Slacker parolee Wendell Miska (Mercer) is trying to keep his metaphorically rabid probation officer Reggie Bilford (Graham Skipper) from sending him back to jail by working as an odd-job man. He turns up at a suburban home to sort out a blocked sink, and finds himself in a whirlwind of a relationship with Suzanne (Suzanne Voss) – who has a goldfish memory and mood swings, and keeps him on site by tipping him with hundred-dollar bills. She monologues about the Canadian manliness of her late husband (whose red mountie uniform is the only splash of colour in a monochrome movie) and inveigles Wendell into dancing with her to ‘Red Sails in the Sunset’ (feeling up his ass at the time) … but is also prone to thinking he’s an intruder in her house and shooting at him with one of the collection of assault rifles her husband has left lying about the place. Sheila (Najarra Townsend) arrives after Wendell has had a hectic afternoon, claiming to be Suzanne’s daughter – but Wendell has noticed her face has been stuck into framed family photos and pegs her as another chancer who is exploiting the old lady’s shaky memory while angling for the stash of cash from which Suzanne fishes those hundred-dollar bills. Eventually, Reggie shows up too and goes into asshole overdrive. What none of these folks have noticed is that Suzanne isn’t just suffering from Alzheimer’s but is literally rabid, from her husband’s bite, and furthermore has cannibal gut-munching tendencies.

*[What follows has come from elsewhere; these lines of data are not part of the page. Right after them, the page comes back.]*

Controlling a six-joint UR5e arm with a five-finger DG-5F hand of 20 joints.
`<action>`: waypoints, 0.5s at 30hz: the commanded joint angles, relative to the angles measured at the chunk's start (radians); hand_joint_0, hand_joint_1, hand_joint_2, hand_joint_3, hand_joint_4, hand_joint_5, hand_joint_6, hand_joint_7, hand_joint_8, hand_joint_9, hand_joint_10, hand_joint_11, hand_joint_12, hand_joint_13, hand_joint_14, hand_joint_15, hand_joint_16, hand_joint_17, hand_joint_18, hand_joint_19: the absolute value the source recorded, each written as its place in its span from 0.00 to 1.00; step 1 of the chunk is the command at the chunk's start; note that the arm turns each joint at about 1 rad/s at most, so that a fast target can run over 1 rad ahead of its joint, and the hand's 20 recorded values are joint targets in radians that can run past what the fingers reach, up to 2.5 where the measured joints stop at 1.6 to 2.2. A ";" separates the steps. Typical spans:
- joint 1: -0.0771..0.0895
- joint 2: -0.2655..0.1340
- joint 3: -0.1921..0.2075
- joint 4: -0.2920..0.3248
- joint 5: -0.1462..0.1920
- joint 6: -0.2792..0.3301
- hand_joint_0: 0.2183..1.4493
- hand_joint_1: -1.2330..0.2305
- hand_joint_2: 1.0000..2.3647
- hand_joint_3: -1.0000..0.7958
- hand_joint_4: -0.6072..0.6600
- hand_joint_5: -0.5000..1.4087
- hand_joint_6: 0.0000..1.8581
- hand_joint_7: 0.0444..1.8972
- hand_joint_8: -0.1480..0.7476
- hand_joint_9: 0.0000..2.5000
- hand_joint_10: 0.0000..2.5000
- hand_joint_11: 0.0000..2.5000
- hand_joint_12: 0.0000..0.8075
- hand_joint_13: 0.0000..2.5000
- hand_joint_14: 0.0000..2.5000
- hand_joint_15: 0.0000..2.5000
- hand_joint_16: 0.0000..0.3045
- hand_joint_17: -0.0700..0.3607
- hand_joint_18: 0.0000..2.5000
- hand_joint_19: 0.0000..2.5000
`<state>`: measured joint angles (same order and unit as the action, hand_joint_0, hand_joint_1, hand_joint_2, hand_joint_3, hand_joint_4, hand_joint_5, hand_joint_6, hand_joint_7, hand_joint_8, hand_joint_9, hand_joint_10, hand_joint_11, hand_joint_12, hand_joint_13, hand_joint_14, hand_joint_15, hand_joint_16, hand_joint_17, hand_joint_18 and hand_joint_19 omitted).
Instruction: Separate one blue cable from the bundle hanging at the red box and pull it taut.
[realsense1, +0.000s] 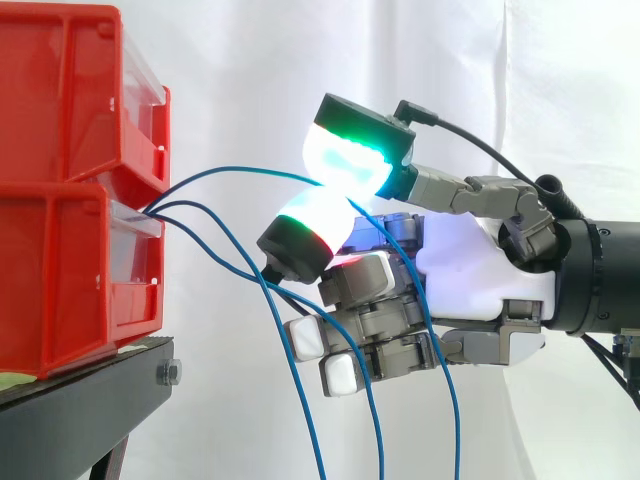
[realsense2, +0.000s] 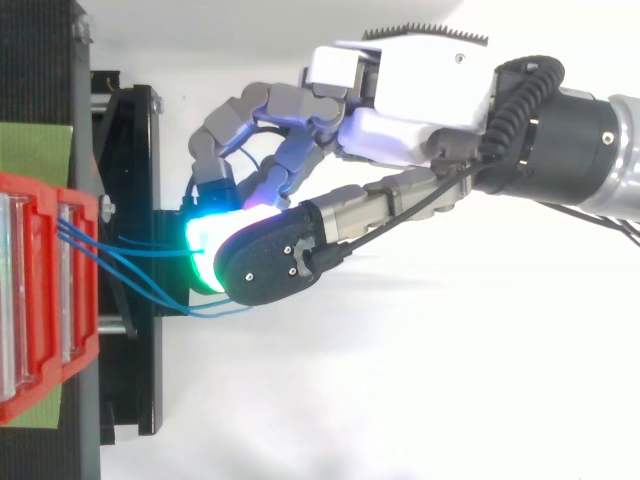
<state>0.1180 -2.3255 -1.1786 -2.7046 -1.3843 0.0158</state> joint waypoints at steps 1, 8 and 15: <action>0.000 0.000 -0.001 -0.009 0.002 -0.002 0.45 0.36 0.01 0.45 0.42 0.16 0.55 0.63 0.55 0.42 0.00 0.48 0.44 0.30 0.01 0.25 0.14 0.39 0.26 0.28; 0.000 0.000 -0.001 -0.011 0.002 -0.002 0.44 0.35 0.01 0.46 0.43 0.16 0.54 0.63 0.55 0.42 0.00 0.49 0.44 0.30 0.01 0.25 0.15 0.39 0.26 0.28; 0.000 0.000 -0.001 -0.011 0.002 -0.004 0.44 0.35 0.01 0.46 0.43 0.16 0.54 0.63 0.55 0.42 0.00 0.49 0.45 0.30 0.01 0.25 0.15 0.40 0.26 0.28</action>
<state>0.1181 -2.3255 -1.1793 -2.7152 -1.3820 0.0132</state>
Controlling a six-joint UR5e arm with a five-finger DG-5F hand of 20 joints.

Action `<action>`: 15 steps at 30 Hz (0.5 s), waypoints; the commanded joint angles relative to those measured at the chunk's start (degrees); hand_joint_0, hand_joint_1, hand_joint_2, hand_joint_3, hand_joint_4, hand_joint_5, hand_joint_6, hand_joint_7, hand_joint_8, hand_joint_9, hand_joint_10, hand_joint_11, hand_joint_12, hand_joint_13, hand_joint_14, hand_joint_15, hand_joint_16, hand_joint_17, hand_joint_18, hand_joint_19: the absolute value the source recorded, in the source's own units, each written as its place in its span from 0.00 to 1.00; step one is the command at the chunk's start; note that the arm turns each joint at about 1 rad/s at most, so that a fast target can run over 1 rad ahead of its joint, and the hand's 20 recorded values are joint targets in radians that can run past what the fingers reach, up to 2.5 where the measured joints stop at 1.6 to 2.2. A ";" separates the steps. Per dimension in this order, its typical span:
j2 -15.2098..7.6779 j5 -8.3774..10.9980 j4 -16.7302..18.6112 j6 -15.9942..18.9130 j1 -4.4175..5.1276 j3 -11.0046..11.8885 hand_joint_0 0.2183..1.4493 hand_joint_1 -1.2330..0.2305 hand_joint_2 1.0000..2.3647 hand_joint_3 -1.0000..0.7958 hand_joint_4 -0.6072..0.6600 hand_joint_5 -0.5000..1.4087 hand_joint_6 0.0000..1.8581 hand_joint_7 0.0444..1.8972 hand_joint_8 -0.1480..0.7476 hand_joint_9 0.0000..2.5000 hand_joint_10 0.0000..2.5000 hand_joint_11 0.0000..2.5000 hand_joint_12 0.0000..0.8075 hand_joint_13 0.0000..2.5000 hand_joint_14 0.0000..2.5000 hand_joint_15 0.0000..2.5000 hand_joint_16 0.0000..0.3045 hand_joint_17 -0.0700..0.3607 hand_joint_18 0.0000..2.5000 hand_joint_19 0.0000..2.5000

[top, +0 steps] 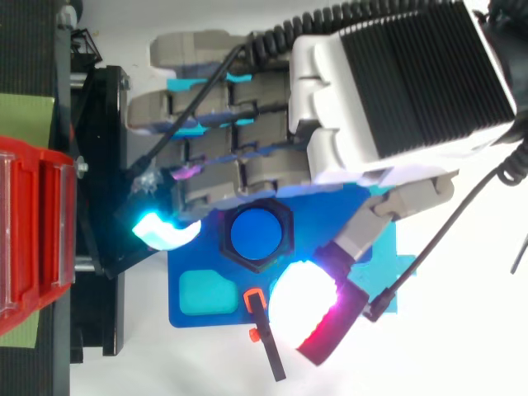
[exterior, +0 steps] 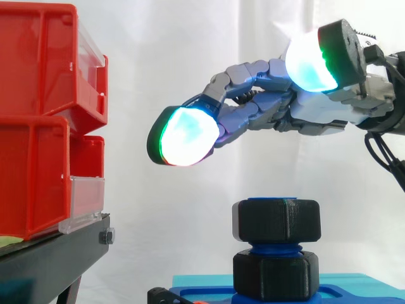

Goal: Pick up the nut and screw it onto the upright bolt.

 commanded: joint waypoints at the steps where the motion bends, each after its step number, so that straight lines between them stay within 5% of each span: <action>1: -0.07 0.65 -1.00 0.05 0.62 -0.10 0.21 0.79 0.00 0.28 0.60 0.18 0.27 0.33 0.39 0.16 0.00 0.00 0.38 0.05 0.00 0.00 0.11 0.34 0.00 0.00; 4: 0.02 1.44 -1.79 -0.04 1.42 -0.10 0.21 0.79 0.00 0.28 0.60 0.19 0.27 0.34 0.39 0.15 0.00 0.00 0.38 0.06 0.00 0.00 0.11 0.34 0.00 0.00; 15: -0.07 1.62 -2.31 -0.04 1.77 -0.10 0.21 0.78 0.00 0.28 0.60 0.19 0.27 0.34 0.39 0.15 0.00 0.00 0.39 0.05 0.00 0.00 0.12 0.35 0.00 0.00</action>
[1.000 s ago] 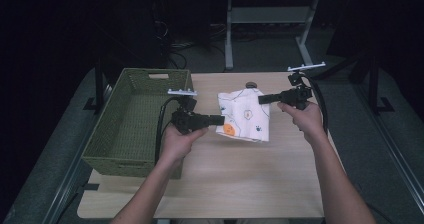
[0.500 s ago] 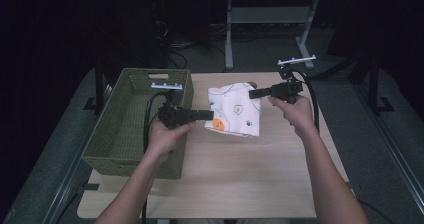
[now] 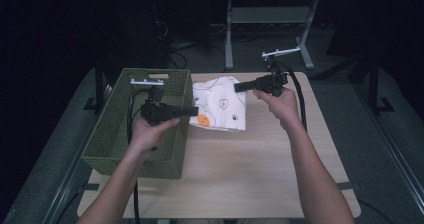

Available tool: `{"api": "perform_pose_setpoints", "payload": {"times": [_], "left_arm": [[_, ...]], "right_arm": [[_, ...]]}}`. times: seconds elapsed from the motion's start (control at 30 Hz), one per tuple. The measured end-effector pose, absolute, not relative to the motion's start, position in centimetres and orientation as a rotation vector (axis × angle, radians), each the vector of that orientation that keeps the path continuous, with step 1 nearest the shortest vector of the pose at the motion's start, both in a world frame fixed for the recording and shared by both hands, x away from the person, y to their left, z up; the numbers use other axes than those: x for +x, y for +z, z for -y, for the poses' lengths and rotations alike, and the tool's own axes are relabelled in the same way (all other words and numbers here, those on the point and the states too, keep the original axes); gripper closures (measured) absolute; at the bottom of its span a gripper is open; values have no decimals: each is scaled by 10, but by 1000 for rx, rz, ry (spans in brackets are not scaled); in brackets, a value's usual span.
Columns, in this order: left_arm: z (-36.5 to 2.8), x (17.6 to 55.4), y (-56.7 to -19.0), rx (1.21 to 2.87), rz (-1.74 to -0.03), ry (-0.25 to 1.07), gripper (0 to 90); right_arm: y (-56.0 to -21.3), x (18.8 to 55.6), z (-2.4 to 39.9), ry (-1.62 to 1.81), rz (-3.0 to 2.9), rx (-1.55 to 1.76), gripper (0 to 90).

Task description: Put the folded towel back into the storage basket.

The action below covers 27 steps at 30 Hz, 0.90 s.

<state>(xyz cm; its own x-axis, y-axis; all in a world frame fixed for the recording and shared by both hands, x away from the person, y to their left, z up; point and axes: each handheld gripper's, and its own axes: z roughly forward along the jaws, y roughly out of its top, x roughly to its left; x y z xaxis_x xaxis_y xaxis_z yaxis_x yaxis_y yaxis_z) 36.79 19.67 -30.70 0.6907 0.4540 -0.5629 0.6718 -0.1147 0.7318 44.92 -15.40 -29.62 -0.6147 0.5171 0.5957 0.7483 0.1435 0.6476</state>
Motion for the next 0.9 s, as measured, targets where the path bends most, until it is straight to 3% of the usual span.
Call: {"api": "perform_pose_setpoints", "payload": {"times": [0.9], "left_arm": [[-257,367,-298,1726,-935,-222,864]], "right_arm": [[-287,460,92,-1448,2205,-1171,811]]}}
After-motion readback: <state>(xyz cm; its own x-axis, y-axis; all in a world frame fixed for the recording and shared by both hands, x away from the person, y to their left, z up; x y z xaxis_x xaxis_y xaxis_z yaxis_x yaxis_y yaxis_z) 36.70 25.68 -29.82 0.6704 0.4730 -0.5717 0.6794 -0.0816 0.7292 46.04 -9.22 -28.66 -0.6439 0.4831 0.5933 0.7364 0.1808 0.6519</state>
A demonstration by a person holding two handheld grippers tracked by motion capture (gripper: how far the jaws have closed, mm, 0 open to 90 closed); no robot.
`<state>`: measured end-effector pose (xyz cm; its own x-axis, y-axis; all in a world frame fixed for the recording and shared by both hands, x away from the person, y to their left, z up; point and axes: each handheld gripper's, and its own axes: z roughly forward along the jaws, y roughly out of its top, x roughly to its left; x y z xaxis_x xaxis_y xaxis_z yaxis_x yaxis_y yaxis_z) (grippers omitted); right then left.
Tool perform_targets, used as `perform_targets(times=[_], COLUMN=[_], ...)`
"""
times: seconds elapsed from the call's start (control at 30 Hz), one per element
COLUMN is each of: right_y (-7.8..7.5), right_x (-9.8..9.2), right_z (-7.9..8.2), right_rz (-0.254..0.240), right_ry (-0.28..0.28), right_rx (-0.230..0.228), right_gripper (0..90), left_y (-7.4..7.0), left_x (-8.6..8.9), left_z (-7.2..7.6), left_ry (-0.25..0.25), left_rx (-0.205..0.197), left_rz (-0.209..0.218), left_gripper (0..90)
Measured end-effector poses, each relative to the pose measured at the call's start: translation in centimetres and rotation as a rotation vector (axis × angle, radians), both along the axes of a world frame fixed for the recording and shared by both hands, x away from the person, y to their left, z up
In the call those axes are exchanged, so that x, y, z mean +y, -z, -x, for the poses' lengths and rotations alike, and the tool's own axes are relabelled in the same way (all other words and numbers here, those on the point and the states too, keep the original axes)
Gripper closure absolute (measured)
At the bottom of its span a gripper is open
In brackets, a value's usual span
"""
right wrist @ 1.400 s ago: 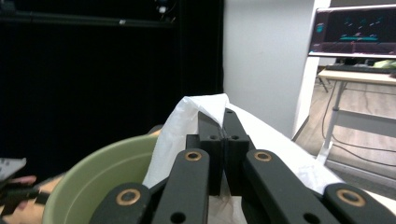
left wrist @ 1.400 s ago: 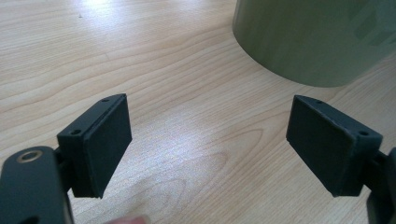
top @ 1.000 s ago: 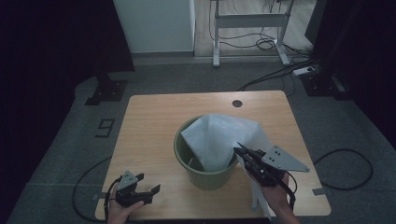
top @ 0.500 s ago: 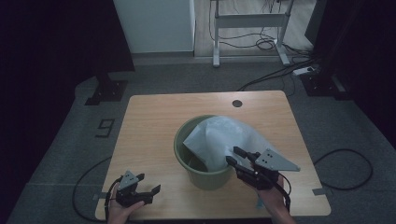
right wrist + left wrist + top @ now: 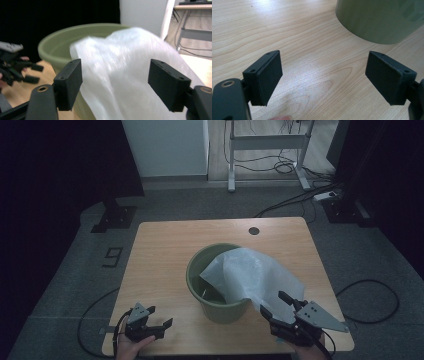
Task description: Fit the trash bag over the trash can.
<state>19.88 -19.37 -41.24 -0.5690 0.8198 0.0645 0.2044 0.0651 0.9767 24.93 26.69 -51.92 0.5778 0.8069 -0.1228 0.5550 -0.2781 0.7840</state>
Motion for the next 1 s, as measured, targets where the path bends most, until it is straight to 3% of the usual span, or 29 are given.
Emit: perform_targets(times=[0.33, 0.6, 0.8, 1.0], right_y=[2.6, 4.8, 6.2, 6.8], right_x=[-0.3, -0.6, -1.3, -2.3], right_z=[1.8, 1.4, 1.2, 0.5], right_rz=[0.058, 0.154, 0.192, 0.234], right_ry=[0.011, 0.117, 0.194, 0.243], right_rx=[0.054, 0.091, 0.122, 0.109], right_gripper=[19.3, 19.9, 32.4, 61.6], left_y=[-0.1, -0.1, -0.3, -1.0], left_x=[0.0, 0.0, 0.3, 0.1], left_z=[0.1, 0.1, 0.1, 0.2], left_ry=[-0.002, -0.001, -0.002, -0.002], left_rx=[-0.003, -0.009, -0.008, -0.012], left_rz=[0.003, 0.005, 0.024, 0.047], left_gripper=[13.7, 14.1, 15.1, 15.6])
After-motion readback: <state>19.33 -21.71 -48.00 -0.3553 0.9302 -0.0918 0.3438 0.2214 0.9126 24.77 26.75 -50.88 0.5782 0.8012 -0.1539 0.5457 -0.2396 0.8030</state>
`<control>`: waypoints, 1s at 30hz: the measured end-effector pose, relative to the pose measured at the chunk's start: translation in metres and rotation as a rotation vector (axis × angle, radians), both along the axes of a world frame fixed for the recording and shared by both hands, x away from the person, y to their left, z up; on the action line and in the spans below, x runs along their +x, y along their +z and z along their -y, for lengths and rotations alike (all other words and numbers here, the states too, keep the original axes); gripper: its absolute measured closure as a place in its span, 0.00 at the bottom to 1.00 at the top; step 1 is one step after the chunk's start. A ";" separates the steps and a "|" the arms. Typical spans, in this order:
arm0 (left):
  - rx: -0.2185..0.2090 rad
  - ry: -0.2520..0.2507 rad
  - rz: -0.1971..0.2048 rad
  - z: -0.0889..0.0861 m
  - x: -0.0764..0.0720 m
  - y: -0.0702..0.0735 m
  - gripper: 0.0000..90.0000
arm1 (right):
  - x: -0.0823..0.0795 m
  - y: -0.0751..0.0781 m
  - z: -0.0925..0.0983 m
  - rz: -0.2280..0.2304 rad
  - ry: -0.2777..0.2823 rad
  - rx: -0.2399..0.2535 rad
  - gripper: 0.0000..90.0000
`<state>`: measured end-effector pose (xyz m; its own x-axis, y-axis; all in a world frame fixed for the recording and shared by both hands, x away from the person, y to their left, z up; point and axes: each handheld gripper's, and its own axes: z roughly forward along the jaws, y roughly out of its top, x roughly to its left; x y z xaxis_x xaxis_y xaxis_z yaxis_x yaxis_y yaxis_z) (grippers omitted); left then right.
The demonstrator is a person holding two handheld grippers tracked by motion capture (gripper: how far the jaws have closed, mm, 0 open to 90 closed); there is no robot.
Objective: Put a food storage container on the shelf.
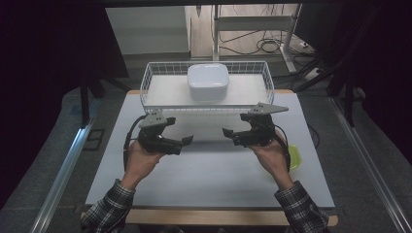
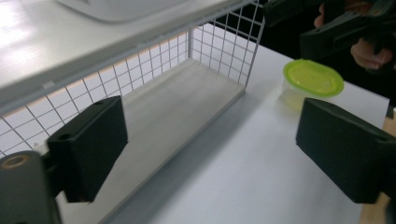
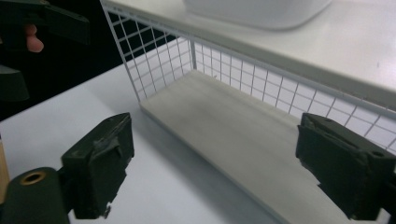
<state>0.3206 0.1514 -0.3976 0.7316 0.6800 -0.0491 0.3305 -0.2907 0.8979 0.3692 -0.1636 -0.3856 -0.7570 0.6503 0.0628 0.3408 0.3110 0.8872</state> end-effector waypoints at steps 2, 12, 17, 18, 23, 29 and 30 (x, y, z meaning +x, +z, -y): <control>0.021 0.006 0.006 0.002 -0.004 -0.007 0.06 | -0.002 -0.004 0.003 0.004 0.005 -0.009 0.10; 0.014 0.019 0.026 0.005 -0.026 -0.027 0.04 | -0.017 -0.022 0.017 -0.038 0.034 -0.005 0.02; -0.011 0.009 0.013 -0.001 -0.039 -0.041 0.04 | -0.027 -0.032 0.025 -0.038 0.063 0.023 0.01; -0.012 0.009 0.018 -0.002 -0.042 -0.043 0.04 | -0.029 -0.034 0.026 -0.043 0.064 0.028 0.01; -0.019 -0.001 -0.003 -0.006 -0.050 -0.053 0.05 | -0.037 -0.042 0.029 -0.052 0.066 0.014 0.02; 0.004 0.016 -0.006 -0.009 -0.063 -0.072 0.05 | -0.053 -0.053 0.031 -0.053 0.072 -0.002 0.03; 0.003 0.017 -0.013 -0.010 -0.066 -0.075 0.05 | -0.055 -0.054 0.031 -0.053 0.072 -0.003 0.03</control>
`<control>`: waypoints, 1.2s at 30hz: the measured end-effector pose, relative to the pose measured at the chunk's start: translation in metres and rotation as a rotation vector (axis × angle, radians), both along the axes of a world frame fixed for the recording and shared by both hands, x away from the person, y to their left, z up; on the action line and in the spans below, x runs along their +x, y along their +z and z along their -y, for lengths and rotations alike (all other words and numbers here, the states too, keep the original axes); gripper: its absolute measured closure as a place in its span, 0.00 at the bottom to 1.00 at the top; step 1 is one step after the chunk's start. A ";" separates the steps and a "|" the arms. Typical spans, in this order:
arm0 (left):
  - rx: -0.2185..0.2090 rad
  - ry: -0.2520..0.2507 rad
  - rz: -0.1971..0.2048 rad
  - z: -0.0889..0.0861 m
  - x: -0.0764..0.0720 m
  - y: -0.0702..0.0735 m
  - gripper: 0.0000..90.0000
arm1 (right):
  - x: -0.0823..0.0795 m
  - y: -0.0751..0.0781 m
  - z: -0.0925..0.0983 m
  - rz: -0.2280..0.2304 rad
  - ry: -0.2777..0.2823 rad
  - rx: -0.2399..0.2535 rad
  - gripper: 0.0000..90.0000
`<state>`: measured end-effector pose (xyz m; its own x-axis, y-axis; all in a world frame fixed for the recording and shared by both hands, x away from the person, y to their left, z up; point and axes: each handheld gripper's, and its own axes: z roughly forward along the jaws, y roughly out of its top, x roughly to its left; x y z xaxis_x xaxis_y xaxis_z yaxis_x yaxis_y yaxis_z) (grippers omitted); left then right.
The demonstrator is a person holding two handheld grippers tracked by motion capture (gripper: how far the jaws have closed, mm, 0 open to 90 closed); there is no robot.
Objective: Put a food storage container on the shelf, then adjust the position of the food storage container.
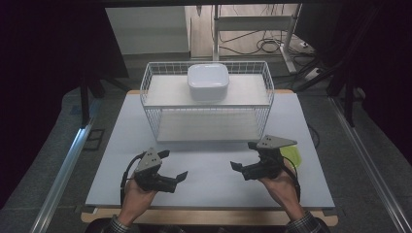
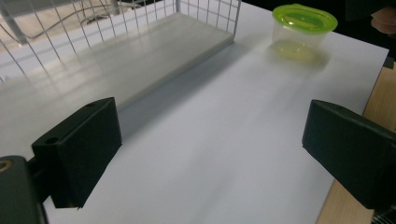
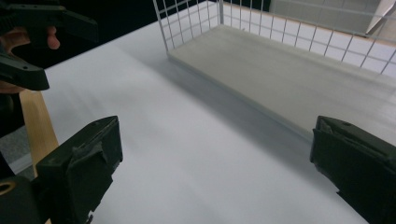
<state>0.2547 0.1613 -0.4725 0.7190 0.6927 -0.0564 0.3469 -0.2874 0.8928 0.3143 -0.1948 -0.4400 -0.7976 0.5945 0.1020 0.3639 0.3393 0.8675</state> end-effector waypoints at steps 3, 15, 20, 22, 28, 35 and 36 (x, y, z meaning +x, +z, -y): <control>0.021 0.005 -0.008 -0.002 -0.006 -0.007 0.05 | -0.007 -0.007 0.002 0.008 -0.012 -0.031 0.03; 0.086 0.059 -0.004 -0.014 -0.014 -0.024 0.04 | -0.017 -0.034 0.006 -0.022 -0.052 -0.116 0.03; 0.092 0.047 -0.010 -0.013 -0.013 -0.025 0.04 | -0.013 -0.034 0.009 -0.054 -0.098 -0.105 0.01; 0.089 0.039 -0.022 -0.013 -0.012 -0.027 0.04 | -0.010 -0.033 0.015 -0.082 -0.128 -0.105 0.06; 0.091 0.038 -0.022 -0.013 -0.011 -0.028 0.04 | -0.004 -0.026 0.038 -0.064 -0.198 -0.092 0.39; 0.100 0.031 -0.025 -0.011 -0.011 -0.031 0.04 | 0.004 -0.019 0.071 -0.079 -0.297 -0.105 0.73; 0.101 0.031 -0.025 -0.011 -0.011 -0.031 0.04 | 0.005 -0.019 0.076 -0.088 -0.314 -0.102 0.76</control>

Voss, who was in Demented in a less demented role, is a long-time bit player (The Lords of Salem, Contracted Phase II) and bites into this meaty lead as if it were the part she’d been awaiting all her career – it’s down to her that Suzanne isn’t just a grim joke on a par with the leads of Rabid Grannies, and the old woman’s romantic inclinations aren’t simply ridiculous. Suzanne veers all over the emotional map, sometimes so sweet and vulnerable that even the useless grifters feel bad about ripping her off, sometimes so cunning and calculating that they almost sense they’re being lured deeper into her daffy world, and sometimes frothing, bloody-mouthed maniac. Everyone else is good, but they have to cede centre screen to Voss. Testin and Mercer get extra points for smartly wrapping it all up inside 68 minutes – with a gruesome punchline and funny ‘what happened next’ cards.